Associate Professor Peter Simpson
Associate Professor

Peter Simpson

Email: 
Phone: 
+61 7 334 66051

Background

Peter Simpson is a recognised expert in the molecular and pathological characterisation of breast and lung cancers. His research is based at the UQ Centre for Clinical Research (UQCCR), where he is the Head of the Cancer Theme and is a Research Group Leader in Cancer Genomics. He has published >150 articles (>12,000 citations, H-index 52; Scopus, May2025) including in Nature, Nature Medicine, Annals of Oncology and the American Journal of Respiratory and Critical Care Medicine. He co-manages the Brisbane Breast Bank (BBB), a tissue bank created to facilitate clinical breast cancer research, and the Debutant lung cancer Program.

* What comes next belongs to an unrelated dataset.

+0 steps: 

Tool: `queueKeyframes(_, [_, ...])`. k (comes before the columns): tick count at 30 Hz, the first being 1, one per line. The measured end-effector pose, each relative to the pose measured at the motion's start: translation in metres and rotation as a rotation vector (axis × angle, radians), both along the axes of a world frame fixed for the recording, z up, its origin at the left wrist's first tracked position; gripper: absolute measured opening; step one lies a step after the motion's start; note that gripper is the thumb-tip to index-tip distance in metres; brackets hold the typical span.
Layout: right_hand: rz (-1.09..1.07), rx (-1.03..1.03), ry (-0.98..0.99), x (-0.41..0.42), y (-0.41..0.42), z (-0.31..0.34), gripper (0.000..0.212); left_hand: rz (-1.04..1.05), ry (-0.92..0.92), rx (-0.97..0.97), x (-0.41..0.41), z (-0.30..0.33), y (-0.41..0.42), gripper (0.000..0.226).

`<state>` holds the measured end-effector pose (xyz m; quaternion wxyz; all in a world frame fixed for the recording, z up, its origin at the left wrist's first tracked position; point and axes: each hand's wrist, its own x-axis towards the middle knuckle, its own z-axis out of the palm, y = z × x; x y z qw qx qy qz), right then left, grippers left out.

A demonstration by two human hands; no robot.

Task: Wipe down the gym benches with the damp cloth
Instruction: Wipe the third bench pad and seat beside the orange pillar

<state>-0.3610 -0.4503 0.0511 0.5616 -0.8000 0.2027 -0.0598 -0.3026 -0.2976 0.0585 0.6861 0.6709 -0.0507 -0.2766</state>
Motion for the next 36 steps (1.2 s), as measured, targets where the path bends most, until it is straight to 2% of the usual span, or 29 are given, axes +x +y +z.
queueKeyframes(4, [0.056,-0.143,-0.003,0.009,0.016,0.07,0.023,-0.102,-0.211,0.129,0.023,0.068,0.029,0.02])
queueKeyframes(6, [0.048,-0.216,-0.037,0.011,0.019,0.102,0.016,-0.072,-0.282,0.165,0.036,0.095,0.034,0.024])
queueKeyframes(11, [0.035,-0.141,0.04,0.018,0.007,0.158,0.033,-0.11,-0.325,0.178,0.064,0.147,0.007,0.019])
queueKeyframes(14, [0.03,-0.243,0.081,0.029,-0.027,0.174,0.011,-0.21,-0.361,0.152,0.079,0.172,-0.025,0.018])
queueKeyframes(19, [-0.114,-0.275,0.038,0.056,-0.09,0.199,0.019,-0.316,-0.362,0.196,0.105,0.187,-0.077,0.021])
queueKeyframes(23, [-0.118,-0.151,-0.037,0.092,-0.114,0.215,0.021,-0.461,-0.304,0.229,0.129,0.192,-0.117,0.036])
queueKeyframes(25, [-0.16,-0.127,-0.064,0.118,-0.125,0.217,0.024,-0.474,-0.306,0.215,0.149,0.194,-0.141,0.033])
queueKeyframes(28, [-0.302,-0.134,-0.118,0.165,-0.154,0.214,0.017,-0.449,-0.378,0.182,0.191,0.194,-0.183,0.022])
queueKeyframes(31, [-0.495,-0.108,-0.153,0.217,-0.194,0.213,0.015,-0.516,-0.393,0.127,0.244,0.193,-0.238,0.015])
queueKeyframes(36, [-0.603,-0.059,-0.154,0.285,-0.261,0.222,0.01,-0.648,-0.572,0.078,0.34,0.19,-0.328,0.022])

Pete also holds a teaching appointment in UQ, where he is passionate about the science and clinical applications of Pathology. He teaches into the UQ Medical Program (Year 1 and 2), as well as to undergraduates. He has co-authored a chapter ‘Breast Diseases’ in the latest edition (11th) of the internationally acclaimed Medical text book Robbins and Cotran Pathologic Basis of Disease.

Outside UQ, Pete is a Fellow of the Faculty of Science in the Royal College of Pathologists of Australasia (FFSc RCPA), a member of the kConFab Executive (https://www.kconfab.org/), a member of the Lobular Breast Cancer Alliance Scientific Advisory Board (https://lobularbreastcancer.org/), and a member of the International Cancer Genome Consortium (Breast Cancer group).

Pete enjoys supervising students at all levels in their careers and collaborating within multidisciplinary teams spanning clinical (e.g. pathology, oncology) and science teams (e.g. in ‘omics, bioinformatics and machine learning).

Availability

Associate Professor Peter Simpson is:
Available for supervision
Media expert

Fields of research

Bioinformatics and computational biology Biological Sciences Biomedical and Clinical Sciences Cancer cell biology Clinical sciences Epigenetics (incl. genome methylation and epigenomics) Genetics Genomics and transcriptomics Liquid biopsies Oncology and carcinogenesis Pathology (excl. oral pathology)

Qualifications

  • Doctor of Philosophy, University of Liverpool

Research interests

  • Broad Research Program

    Cancer is a very heterogeneous disease, making morphological classification and management of patients a significant challenge. Despite great advances it remains difficult to predict which patients are at risk of their disease returning (recurrence), spreading (metastasis) or which patients will gain most benefit to specific therapies. There has therefore been a concerted effort to supplement the morphological classification of disease with molecular data that can provide a clearer appreciation for this complexity and better predict tumour behaviour. This ideology has driven significant advancements in the field of molecular pathology research. My research program embraces these advances in technology to help better understand mechanisms of disease development and progression and help improve the molecular aspects of diagnosis and patient management. Themes of research involve 1) invasive lobular carcinoma of the breast, 2) breast cancer diagnosed in young individuals, and 3) lung cancer.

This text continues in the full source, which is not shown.